- **WORK REQUEST**: The response must consist of the lines below from the one with "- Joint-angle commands" through the one with "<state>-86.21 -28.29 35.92", exactly as they appear and with both ends kept.

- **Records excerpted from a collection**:
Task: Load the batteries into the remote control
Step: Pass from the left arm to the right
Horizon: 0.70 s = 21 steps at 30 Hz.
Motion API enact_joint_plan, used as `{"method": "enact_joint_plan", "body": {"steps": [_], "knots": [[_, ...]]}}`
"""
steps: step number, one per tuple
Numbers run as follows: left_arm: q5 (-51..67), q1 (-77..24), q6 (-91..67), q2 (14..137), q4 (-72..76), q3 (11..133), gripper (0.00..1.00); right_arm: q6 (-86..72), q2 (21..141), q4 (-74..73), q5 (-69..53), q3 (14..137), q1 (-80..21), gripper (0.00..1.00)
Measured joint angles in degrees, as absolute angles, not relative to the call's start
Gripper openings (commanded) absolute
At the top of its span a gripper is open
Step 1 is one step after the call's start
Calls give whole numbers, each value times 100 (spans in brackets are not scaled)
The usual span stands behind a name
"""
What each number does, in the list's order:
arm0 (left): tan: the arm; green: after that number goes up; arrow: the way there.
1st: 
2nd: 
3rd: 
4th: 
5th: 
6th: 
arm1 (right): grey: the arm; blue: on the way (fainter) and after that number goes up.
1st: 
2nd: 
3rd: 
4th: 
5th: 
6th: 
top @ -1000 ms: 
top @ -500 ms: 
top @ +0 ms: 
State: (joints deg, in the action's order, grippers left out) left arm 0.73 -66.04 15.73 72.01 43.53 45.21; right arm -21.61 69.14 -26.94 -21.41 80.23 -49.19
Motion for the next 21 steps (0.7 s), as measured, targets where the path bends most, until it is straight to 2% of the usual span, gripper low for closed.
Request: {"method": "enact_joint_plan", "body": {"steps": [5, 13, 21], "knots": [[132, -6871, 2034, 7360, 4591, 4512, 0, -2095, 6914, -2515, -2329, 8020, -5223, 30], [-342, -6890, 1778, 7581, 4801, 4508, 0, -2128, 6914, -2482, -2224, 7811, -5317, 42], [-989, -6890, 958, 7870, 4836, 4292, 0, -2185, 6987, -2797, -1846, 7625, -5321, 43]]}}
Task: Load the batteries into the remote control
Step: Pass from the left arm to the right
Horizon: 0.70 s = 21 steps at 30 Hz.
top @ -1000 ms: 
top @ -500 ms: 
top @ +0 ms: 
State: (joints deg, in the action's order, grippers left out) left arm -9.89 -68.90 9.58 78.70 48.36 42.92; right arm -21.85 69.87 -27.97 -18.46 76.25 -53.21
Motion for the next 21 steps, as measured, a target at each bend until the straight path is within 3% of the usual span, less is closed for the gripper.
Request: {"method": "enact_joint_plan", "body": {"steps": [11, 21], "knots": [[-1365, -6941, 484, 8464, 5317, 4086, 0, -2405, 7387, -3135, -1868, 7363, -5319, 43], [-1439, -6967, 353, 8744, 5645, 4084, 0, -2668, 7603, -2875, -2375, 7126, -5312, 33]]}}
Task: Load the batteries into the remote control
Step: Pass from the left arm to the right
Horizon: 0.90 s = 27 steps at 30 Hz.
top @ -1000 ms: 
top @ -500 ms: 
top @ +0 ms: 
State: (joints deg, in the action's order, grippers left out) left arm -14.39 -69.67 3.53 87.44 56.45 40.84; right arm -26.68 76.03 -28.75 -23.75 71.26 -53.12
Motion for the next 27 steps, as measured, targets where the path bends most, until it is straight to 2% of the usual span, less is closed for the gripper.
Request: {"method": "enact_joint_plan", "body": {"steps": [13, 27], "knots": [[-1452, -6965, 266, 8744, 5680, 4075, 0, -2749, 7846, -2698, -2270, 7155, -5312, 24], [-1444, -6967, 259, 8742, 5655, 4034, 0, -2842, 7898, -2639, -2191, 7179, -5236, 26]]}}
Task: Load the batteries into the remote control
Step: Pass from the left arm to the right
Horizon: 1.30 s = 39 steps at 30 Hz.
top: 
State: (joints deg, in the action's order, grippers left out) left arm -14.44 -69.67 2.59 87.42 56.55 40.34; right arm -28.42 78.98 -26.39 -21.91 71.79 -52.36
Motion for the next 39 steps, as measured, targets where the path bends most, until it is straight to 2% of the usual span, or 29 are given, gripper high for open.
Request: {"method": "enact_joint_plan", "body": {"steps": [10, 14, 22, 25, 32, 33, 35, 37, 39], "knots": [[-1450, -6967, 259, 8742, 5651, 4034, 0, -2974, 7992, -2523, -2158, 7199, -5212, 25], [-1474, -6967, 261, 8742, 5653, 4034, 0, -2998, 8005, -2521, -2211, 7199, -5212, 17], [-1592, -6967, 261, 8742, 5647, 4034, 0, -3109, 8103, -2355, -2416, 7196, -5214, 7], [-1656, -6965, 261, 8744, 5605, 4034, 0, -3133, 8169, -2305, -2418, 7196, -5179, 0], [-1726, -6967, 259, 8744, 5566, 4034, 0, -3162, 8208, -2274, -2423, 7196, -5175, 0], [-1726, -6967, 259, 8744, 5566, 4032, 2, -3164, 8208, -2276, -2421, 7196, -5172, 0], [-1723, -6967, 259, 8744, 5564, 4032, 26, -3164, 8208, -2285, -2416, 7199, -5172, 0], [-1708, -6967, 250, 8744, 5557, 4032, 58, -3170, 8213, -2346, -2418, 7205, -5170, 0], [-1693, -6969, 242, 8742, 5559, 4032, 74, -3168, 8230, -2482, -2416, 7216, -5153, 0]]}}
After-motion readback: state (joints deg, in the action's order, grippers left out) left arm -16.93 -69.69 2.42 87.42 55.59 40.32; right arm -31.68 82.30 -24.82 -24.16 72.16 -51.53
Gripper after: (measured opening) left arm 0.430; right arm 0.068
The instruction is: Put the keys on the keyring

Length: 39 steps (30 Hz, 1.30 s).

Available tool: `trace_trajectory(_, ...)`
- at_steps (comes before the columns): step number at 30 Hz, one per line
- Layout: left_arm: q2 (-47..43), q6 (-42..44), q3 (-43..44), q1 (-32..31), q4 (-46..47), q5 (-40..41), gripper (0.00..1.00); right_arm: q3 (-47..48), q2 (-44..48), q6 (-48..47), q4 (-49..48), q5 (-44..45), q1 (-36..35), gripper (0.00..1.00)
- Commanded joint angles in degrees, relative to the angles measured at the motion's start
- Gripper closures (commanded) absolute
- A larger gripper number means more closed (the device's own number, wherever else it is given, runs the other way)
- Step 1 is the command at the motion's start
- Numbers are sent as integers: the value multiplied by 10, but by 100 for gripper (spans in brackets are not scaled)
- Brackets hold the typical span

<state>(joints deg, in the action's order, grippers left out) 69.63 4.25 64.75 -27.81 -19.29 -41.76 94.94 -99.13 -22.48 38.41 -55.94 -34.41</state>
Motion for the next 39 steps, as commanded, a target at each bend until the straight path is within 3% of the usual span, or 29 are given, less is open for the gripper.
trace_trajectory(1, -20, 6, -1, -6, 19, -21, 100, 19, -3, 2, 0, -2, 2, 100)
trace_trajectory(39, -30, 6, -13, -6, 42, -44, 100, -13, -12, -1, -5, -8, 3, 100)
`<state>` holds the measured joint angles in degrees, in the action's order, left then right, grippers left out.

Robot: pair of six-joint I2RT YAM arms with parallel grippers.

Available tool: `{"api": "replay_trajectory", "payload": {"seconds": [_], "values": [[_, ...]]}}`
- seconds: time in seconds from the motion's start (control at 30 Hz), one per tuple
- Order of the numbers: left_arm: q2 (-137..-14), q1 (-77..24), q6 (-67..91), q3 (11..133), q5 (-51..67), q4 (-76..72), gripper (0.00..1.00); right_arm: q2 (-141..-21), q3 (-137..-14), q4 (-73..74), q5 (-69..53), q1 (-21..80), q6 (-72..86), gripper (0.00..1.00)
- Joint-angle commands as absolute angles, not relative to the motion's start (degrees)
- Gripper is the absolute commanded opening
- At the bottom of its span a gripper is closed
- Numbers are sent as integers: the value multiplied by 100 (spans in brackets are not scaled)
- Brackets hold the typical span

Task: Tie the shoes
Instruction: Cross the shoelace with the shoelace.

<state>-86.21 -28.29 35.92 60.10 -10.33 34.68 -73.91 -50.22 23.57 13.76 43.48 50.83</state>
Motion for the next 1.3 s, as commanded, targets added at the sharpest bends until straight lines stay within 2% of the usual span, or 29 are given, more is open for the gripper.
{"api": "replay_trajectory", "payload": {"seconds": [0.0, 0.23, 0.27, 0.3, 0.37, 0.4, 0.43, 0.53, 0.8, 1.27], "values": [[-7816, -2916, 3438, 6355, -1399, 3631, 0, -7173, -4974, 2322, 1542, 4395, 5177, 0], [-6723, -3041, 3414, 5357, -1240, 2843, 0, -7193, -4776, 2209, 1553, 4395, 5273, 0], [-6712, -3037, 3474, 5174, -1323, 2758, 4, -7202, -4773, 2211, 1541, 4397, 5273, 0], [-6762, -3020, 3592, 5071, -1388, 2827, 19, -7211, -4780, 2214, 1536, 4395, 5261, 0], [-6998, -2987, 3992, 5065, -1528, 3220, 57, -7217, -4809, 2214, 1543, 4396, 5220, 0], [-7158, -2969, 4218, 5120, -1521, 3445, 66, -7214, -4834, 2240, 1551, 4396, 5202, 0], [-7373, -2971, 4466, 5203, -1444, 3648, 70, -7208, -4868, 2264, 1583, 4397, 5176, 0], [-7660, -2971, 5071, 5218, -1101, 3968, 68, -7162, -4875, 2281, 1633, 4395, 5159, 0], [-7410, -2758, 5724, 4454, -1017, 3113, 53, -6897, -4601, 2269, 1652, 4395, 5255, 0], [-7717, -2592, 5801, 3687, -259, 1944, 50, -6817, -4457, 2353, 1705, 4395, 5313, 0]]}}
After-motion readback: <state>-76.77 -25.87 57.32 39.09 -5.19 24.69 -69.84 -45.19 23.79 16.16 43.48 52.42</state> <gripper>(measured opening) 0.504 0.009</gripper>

- **ANSWER SECTION**:
- Joint-angle commands as absolute angles, not relative to the motion's start (degrees)
- Gripper is the absolute commanded opening
- At the bottom of its span a gripper is closed
- Numbers are sent as integers: the value multiplied by 100 (spans in brackets are not scaled)
- Brackets hold the typical span

Task: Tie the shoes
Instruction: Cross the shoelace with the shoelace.

<state>-86.21 -28.29 35.92 60.10 -10.33 34.68 -73.91 -50.22 23.57 13.76 43.48 50.83</state>

The exercise is finished and nothing remains.